The Remaking of Vickery Meadow

Ray Mali dresses neatly in a collared cotton shirt, jeans, clean sneakers and a bulky leather jacket that doesn't keep him quite warm enough. It's eight o'clock on a January morning. He takes his last few gulps of tea and leaves for work, his muscles aching even before he steps outside of his apartment. He's only 33, but his body hasn't caught up with his new routine, a long morning commute to a job stocking shelves at a used bookstore, for $7.25 an hour he needs too badly to be anything but prompt.

He begins his walk through the boxy patchwork of parking lots and unadorned buildings of his apartment complex, stopping at the leasing office to pay his $18 electric bill. (His middle name is listed on the bill as "IRC," for International Rescue Committee.) He passes three African men, one of them wearing a gray hoodie over a neon headdress. He keeps winding through his neighborhood, Vickery Meadow, a dense swath of about 100 apartment complexes cradled by NorthPark Center and Whole Foods to the west and Half Price books to the south. It's an overlooked anthill, population 25,000, packed with people here by circumstance.

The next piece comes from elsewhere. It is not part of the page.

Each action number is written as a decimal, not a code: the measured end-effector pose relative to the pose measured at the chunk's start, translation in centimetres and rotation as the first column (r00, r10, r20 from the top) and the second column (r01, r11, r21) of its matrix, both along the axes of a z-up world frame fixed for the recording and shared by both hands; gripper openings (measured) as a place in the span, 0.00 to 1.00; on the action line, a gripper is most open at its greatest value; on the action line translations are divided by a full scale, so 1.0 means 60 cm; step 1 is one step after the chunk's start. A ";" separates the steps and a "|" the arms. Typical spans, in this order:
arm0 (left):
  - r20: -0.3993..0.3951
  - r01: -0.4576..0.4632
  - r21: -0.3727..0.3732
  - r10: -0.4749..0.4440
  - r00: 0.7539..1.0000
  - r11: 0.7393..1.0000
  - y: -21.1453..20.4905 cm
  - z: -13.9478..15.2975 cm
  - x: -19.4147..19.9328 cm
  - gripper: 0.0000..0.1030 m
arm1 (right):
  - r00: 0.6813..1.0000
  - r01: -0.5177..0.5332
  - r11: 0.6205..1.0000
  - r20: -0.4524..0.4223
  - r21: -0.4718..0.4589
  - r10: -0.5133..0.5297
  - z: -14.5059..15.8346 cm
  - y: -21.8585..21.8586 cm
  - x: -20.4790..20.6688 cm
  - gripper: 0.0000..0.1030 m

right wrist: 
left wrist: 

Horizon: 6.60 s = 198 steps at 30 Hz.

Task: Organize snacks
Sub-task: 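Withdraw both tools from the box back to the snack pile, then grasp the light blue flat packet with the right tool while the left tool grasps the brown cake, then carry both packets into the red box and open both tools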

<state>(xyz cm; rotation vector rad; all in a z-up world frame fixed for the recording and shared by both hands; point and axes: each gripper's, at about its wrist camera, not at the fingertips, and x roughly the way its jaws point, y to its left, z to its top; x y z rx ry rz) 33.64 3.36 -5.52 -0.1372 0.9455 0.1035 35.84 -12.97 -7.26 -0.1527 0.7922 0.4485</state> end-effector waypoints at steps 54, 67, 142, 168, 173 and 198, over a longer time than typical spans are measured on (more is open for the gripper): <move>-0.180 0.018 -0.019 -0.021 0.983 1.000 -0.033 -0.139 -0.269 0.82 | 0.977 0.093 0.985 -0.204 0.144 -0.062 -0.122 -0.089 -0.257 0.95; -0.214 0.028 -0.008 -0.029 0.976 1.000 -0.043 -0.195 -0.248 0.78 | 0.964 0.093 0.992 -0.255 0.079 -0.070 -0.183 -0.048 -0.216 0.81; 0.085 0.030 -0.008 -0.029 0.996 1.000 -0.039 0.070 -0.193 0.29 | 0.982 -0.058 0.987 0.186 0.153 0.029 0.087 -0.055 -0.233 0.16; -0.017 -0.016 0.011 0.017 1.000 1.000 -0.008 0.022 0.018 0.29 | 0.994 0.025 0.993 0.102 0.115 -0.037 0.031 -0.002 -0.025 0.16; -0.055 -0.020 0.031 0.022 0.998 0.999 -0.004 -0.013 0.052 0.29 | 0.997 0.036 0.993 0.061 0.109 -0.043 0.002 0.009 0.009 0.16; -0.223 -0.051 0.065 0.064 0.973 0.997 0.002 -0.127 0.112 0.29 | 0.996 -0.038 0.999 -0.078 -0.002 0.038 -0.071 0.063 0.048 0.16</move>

On his walk up Ridgecrest Road, he passes others, old and young, on their way to wherever they're obligated to be. In the morning, everyone has a destination; night is when people seem to wander. Some groups of commuters speak Spanish; others speak languages too foreign to Dallas to recognize. An estimated 27 languages are spoken in this neighborhood, including Mali's French and English. A daily commute here is a gritty, fleeting, survival-based version of Disney's It's a Small World ride, where dolls from all corners of the globe dance around in a fabricated display.

At least it feels that way until a breeze carrying the smell of marijuana wafts from somewhere nearby, a skunky reminder that it's not that Disney after all.

Mali, whose name has been changed for his protection, arrives at a bus stop near Five Points, a five-way intersection and one of the Dallas Police Department's 27 high-crime focus areas. He waits 15 minutes for the bus, while groups of men loiter at the corner but never ride. Two bus rides and one long hour after locking his front door, he arrives at the used bookstore across town.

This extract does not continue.